── Material provided

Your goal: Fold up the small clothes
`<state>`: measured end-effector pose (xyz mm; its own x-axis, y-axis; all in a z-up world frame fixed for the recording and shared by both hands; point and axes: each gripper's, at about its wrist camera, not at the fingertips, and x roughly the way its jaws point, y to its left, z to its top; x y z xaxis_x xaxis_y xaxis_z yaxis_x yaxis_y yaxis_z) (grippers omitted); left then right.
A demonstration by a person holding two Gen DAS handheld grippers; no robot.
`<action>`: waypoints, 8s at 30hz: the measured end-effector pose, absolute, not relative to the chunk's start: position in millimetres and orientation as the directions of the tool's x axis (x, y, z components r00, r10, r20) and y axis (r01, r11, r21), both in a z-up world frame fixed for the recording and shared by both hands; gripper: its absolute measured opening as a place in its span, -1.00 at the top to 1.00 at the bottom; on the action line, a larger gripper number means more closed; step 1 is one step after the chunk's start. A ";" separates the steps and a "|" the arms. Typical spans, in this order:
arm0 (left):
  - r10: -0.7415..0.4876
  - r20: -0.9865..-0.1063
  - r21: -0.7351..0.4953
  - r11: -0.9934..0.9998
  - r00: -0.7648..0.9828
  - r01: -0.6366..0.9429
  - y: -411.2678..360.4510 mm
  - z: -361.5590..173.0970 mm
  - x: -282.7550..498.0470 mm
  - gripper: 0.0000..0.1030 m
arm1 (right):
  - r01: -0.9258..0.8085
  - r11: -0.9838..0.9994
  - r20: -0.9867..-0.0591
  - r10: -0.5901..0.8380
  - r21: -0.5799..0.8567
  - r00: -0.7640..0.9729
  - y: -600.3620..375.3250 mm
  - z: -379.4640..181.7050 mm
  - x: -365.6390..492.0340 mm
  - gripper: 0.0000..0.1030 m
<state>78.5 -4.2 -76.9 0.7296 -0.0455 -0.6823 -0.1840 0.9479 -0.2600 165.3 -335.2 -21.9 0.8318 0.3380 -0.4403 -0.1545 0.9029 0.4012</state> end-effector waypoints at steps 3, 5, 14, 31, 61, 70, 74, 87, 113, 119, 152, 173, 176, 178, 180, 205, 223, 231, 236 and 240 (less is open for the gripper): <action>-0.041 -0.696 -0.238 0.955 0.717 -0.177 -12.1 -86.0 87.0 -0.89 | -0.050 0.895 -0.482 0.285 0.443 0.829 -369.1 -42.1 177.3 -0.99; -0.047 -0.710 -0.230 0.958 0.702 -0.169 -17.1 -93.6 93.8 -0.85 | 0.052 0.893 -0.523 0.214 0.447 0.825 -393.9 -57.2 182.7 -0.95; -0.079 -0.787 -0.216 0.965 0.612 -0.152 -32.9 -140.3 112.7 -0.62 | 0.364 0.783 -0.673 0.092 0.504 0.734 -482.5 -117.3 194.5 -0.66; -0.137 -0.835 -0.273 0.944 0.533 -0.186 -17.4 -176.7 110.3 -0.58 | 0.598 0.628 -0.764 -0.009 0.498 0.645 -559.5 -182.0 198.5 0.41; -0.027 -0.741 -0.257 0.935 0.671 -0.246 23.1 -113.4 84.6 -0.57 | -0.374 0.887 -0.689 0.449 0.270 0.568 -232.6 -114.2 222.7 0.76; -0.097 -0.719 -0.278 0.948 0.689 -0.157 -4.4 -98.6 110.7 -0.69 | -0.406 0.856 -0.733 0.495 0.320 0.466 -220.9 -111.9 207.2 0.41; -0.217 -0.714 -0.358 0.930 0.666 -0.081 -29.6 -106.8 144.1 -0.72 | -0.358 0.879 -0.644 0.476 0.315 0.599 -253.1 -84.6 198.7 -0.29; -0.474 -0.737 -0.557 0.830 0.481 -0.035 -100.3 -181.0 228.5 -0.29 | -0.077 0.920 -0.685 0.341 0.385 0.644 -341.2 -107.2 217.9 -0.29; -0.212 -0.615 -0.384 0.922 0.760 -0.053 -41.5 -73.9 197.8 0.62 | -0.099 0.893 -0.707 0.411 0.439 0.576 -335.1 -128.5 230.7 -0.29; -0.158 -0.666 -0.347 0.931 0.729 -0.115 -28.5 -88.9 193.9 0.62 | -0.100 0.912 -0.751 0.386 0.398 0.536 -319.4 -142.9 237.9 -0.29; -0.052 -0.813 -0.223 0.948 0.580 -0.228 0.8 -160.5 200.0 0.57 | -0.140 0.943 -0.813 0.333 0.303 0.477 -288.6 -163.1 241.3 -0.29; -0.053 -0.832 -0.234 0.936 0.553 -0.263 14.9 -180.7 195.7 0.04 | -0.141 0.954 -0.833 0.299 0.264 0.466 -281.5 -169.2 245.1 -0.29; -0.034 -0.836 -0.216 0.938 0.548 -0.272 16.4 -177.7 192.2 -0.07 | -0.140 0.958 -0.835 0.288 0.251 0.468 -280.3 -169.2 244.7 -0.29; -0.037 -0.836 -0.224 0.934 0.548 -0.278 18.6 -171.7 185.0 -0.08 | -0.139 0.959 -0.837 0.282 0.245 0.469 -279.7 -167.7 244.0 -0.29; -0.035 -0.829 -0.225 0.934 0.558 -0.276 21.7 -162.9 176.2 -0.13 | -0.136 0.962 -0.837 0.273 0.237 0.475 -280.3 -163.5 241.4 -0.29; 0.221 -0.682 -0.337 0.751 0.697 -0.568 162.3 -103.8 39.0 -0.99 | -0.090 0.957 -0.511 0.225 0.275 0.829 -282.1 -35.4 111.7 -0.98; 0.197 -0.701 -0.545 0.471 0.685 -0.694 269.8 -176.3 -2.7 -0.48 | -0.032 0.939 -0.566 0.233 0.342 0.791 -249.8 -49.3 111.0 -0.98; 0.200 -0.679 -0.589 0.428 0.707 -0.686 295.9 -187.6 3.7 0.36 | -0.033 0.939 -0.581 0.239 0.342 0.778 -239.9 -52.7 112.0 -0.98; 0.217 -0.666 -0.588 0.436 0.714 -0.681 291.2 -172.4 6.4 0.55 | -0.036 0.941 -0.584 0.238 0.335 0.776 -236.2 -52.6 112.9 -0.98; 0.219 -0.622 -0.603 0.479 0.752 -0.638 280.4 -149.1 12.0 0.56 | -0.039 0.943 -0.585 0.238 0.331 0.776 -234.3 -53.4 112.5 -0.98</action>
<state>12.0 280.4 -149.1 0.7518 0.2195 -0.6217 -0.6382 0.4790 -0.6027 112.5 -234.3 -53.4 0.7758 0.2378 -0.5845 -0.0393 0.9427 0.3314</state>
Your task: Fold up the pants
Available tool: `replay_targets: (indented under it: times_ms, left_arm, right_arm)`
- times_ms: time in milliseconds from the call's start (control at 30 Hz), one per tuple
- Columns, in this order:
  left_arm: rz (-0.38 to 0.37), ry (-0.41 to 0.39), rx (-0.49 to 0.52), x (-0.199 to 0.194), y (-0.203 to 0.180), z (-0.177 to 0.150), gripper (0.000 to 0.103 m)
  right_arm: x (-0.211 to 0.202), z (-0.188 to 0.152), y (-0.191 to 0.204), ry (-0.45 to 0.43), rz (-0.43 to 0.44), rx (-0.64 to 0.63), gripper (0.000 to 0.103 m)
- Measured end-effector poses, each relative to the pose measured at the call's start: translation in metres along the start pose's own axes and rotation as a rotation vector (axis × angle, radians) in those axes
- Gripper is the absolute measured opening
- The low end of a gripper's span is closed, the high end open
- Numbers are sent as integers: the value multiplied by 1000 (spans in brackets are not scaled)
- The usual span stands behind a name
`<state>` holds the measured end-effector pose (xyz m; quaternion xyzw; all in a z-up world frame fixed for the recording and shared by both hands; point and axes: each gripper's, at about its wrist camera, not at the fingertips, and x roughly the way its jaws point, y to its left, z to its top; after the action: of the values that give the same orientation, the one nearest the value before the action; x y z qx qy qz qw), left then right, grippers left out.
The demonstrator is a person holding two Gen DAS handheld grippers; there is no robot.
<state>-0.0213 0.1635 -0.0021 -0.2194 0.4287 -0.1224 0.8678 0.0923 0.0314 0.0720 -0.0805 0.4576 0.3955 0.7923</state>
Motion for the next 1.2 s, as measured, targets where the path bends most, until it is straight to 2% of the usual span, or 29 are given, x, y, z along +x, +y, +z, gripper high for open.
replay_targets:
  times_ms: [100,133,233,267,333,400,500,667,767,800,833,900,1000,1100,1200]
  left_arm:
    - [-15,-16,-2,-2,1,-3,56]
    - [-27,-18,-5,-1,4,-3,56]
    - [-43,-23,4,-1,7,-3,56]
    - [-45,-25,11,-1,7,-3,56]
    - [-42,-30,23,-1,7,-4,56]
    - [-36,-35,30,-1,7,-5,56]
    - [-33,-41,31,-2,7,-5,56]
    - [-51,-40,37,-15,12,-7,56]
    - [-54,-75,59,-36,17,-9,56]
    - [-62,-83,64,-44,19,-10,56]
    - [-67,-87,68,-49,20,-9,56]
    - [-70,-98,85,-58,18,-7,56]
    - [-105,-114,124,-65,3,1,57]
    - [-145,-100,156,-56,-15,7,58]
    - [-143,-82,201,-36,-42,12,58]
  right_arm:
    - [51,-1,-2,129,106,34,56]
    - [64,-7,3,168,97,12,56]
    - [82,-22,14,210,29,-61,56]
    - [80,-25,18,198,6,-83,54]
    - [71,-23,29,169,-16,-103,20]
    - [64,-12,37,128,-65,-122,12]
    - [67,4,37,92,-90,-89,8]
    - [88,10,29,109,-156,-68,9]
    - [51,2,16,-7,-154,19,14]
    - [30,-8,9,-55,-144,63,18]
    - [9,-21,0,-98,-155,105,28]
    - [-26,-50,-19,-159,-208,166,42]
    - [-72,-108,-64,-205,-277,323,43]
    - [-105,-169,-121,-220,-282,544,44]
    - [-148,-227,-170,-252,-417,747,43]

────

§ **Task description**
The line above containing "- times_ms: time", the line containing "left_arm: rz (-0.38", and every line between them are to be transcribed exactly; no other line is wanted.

§ **Answer for this exercise**
- times_ms: time in milliseconds from the call's start (control at 30 Hz), one per tuple
- Columns, in this order:
  left_arm: rz (-0.38 to 0.37), ry (-0.41 to 0.39), rx (-0.49 to 0.52), x (-0.199 to 0.194), y (-0.203 to 0.180), z (-0.177 to 0.150), gripper (0.000 to 0.103 m)

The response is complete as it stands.